● Activity
Here is the task for the records below: repeat exactly the lines from the one with "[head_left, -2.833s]" to the one with "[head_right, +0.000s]", both included, and nothing else.

[Data provided — start]

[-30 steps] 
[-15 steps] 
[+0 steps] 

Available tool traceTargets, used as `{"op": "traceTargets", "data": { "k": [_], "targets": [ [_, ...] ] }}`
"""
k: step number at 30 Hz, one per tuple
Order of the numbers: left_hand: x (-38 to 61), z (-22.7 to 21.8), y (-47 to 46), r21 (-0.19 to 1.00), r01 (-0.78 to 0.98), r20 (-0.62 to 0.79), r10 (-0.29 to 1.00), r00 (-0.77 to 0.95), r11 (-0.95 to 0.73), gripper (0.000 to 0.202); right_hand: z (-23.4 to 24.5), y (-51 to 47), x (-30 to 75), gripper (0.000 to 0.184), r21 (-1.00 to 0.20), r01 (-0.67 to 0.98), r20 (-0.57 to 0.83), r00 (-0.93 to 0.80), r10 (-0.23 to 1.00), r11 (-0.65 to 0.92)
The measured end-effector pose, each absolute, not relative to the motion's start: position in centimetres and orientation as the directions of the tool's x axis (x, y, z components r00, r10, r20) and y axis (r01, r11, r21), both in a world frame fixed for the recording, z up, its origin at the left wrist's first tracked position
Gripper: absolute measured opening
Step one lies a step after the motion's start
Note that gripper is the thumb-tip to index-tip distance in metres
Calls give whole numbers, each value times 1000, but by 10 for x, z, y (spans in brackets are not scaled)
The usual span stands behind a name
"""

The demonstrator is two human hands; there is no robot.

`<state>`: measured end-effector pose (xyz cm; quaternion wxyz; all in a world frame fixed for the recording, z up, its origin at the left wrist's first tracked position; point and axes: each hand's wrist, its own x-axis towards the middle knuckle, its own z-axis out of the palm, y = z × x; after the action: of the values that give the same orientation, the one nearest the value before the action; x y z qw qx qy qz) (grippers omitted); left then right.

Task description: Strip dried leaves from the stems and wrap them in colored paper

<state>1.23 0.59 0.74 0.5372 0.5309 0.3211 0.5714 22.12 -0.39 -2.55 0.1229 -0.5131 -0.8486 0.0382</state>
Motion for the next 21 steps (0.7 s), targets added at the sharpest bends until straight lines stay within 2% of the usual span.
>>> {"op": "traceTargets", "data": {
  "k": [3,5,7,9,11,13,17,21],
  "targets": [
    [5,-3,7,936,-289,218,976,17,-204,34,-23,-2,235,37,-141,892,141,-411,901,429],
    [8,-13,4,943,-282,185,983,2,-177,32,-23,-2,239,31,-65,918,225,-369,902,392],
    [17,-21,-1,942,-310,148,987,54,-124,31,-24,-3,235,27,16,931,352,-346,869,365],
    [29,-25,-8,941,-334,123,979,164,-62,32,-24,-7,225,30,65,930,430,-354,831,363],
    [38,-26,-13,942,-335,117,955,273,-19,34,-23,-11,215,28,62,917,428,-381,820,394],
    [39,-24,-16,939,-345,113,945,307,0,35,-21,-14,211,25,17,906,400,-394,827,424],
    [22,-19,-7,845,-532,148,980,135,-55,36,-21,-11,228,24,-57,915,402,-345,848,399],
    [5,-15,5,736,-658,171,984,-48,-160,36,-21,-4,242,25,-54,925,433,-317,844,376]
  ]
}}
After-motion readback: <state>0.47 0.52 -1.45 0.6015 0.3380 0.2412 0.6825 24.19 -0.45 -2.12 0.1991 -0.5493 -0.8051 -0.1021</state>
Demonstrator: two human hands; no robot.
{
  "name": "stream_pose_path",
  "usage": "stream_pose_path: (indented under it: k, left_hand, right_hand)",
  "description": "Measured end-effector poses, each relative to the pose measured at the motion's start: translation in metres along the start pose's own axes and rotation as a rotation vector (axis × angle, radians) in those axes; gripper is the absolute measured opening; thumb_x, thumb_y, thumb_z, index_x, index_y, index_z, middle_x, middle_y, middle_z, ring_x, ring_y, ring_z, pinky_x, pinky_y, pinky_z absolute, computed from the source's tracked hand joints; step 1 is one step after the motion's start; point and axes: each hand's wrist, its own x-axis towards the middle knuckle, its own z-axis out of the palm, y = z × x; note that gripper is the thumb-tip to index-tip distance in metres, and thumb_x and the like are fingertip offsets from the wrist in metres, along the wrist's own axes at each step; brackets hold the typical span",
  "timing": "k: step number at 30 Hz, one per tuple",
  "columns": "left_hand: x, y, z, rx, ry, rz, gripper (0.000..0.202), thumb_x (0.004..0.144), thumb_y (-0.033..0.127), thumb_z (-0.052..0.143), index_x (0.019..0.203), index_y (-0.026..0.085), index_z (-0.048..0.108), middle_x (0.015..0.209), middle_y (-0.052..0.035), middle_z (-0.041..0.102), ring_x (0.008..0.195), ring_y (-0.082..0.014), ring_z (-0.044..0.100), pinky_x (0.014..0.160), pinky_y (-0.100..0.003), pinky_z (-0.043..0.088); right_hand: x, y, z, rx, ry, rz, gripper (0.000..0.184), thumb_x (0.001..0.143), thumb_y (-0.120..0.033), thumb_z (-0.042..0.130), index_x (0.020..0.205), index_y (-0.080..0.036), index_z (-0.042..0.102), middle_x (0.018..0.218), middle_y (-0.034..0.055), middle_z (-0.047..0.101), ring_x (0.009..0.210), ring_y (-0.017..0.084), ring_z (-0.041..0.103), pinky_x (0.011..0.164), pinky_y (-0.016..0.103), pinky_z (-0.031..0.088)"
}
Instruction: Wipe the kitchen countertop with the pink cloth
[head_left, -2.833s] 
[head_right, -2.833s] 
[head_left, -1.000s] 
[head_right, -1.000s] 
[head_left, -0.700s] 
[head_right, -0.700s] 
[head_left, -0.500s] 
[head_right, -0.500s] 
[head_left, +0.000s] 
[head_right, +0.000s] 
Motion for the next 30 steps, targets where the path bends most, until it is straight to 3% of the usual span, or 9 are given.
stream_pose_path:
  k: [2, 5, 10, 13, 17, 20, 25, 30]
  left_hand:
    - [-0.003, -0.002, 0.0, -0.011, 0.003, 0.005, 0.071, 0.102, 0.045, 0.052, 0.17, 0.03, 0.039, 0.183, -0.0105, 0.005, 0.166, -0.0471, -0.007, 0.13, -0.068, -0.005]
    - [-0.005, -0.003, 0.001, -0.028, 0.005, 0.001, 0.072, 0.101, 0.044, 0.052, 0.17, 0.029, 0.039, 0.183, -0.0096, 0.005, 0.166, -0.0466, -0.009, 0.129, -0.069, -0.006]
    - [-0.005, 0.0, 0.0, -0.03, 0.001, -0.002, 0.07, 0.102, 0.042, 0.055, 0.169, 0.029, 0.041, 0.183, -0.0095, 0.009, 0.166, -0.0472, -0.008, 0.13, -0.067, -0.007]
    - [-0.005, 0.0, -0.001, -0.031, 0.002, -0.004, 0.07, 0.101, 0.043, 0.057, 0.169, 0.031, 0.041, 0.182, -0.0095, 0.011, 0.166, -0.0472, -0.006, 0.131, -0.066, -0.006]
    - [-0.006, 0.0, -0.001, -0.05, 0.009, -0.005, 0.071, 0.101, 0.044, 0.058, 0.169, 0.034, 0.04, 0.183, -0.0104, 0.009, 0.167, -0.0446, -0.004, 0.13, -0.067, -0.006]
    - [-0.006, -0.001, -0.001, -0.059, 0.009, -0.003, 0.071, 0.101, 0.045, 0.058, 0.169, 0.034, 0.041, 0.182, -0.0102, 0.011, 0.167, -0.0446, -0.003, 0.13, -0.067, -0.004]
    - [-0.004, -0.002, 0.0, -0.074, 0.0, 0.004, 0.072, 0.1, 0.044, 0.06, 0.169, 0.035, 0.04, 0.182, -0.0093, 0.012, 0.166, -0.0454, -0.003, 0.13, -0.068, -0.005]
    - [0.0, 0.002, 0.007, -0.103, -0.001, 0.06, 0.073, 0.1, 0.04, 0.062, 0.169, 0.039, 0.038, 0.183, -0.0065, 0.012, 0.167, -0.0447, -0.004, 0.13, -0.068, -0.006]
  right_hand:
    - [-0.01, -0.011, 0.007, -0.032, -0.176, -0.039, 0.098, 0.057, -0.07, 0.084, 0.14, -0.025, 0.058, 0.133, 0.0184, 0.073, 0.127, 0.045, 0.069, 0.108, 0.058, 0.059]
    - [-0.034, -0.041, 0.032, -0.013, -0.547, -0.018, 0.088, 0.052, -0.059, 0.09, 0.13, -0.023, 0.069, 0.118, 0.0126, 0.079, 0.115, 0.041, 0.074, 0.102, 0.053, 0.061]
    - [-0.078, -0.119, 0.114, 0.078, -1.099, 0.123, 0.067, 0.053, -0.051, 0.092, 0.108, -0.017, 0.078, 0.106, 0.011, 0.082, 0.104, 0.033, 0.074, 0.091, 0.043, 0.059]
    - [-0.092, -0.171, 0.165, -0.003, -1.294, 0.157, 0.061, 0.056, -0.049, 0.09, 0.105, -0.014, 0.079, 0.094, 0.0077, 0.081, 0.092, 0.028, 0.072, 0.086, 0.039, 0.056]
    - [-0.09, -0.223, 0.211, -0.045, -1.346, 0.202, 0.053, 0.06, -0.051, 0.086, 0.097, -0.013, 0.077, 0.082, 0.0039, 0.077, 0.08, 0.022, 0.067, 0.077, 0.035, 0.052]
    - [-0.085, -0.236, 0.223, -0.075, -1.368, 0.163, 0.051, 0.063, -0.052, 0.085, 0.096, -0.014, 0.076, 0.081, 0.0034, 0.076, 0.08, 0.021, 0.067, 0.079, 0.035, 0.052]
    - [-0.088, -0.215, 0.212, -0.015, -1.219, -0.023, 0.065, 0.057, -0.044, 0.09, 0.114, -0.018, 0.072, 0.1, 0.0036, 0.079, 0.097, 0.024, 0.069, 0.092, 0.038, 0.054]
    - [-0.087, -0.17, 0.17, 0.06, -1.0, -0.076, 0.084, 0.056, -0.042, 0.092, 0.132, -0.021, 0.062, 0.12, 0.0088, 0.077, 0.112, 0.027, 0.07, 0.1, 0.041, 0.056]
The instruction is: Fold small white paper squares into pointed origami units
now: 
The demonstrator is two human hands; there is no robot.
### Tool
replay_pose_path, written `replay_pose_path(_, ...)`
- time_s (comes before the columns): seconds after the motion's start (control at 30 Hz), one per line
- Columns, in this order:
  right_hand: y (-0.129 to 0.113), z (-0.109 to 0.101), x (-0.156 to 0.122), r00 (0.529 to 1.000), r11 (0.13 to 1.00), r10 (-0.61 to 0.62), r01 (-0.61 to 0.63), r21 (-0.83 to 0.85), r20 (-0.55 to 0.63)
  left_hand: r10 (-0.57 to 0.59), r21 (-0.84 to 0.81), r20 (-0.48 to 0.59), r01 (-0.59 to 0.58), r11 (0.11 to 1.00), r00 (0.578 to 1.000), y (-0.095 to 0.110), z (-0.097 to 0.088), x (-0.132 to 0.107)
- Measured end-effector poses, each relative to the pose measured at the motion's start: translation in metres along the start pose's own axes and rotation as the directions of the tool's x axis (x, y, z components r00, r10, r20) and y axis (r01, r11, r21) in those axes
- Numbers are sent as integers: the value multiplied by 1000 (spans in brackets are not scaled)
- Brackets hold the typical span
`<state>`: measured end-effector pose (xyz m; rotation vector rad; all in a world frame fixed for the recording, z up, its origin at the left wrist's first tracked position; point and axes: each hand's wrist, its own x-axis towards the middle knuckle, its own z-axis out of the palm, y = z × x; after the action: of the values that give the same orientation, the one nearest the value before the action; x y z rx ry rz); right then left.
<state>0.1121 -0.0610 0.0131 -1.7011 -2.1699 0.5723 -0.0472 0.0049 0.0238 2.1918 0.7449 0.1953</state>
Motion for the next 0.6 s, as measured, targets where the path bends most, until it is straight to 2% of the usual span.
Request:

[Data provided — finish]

● Your solution
[head_left, -2.833s] 
[head_right, -2.833s] 
[head_left, -1.000s] 
[head_right, -1.000s] 
[head_left, -0.700s] 
[head_right, -0.700s] 
[head_left, -0.500s] 
[head_right, -0.500s] 
[head_left, +0.000s] 
[head_right, +0.000s] 

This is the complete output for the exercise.